Pandas is an open-source library used for data manipulation and analysis, particularly for numerical tables and time series, built on top of NumPy (Page 12).
Who started developing the Pandas library, and in which year did the development begin?
Wes McKinney started developing Pandas in 2007 (Page 12).
Name two limitations of NumPy that Pandas addresses.
NumPy lacks built-in support for labeled data and cannot handle mixed data types, while Pandas provides labeled indexing and supports heterogeneous data types (Page 9).
What is the difference between a Pandas Series and a DataFrame?
A Series is a one-dimensional array with index labels, while a DataFrame is a two-dimensional labeled data structure with columns of potentially different types, like a spreadsheet (Page 15).
What does the value_counts() function do when applied to a Pandas Series?
It returns a Series containing counts of unique values in the Series (Page 16).
How does the pd.concat() function differ from pd.merge() in terms of functionality?
pd.concat() combines DataFrames along rows or columns without requiring a common column, while pd.merge() performs SQL-like joins based on a common column (Pages 29–30).

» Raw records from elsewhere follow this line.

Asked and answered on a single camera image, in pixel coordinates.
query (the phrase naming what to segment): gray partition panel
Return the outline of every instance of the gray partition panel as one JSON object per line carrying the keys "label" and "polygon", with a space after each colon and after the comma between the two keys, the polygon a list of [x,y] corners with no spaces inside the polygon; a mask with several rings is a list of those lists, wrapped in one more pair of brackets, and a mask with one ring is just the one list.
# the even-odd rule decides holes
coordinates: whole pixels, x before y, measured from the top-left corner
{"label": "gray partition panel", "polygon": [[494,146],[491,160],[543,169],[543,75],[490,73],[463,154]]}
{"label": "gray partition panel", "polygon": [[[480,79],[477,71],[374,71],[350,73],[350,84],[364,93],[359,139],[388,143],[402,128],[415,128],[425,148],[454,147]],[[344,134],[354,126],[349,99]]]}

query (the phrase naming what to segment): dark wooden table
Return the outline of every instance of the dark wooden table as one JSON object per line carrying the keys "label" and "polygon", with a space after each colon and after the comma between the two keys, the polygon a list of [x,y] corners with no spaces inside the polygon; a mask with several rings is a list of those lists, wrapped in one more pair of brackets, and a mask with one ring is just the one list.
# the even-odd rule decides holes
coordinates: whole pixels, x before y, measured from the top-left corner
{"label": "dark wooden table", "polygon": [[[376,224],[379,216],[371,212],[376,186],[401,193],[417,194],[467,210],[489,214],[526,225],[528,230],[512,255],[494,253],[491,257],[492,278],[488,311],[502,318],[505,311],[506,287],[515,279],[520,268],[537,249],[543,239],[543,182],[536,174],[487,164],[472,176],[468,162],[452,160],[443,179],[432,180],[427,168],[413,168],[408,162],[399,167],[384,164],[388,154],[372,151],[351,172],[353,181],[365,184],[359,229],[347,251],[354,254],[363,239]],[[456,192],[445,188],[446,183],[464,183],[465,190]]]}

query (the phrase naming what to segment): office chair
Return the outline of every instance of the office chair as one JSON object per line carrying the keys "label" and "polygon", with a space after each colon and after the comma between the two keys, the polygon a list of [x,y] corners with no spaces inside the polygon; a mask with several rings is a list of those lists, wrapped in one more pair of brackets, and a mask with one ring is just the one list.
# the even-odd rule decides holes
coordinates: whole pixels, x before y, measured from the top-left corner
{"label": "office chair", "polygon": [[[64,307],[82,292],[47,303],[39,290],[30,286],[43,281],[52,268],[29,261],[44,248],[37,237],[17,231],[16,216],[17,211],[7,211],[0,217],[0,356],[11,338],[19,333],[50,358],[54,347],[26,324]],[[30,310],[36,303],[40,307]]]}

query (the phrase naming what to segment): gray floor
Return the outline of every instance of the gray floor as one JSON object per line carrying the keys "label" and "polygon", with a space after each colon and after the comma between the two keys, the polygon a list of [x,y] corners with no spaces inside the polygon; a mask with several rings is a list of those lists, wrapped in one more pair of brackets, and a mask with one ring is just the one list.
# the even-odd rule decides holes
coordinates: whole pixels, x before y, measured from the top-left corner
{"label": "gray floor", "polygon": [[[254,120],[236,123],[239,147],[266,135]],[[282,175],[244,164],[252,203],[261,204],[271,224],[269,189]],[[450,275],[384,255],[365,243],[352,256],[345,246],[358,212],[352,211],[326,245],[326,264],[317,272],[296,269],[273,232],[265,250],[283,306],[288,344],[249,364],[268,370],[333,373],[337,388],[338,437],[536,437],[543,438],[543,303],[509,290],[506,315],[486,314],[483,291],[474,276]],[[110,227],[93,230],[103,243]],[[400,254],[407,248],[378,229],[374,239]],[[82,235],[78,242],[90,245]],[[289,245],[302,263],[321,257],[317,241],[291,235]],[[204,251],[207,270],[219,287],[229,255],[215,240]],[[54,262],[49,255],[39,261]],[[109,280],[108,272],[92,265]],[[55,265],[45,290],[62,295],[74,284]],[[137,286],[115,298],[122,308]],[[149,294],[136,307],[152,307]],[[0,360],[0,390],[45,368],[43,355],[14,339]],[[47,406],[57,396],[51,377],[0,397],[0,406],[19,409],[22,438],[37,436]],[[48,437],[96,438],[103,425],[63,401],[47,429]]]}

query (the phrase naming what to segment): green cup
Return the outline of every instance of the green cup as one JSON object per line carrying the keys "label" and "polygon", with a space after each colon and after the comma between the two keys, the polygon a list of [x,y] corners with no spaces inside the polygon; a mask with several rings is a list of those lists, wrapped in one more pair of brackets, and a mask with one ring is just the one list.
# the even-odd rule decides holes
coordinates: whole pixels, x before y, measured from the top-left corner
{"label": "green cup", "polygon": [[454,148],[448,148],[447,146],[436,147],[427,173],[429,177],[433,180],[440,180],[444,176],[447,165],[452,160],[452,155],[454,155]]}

What does the dropna() function do when called without parameters on a DataFrame?
It removes all rows containing any NaN values from the DataFrame (Page 26).
What is the purpose of the set_index() and reset_index() methods in a DataFrame?
set_index() sets a column as the DataFrame’s index, while reset_index() moves the index back to a column and assigns default integer indices (Page 22).
What types of data sources can be used to create a Pandas DataFrame?
Lists, lists of lists, dictionaries, lists of tuples, CSV files, Excel files, SQL files, arrays, and Series objects (Pages 17–18).
What information does the info() method provide about a DataFrame?
It provides a summary of the DataFrame, including column names, data types, non-null counts, and memory usage (Page 20).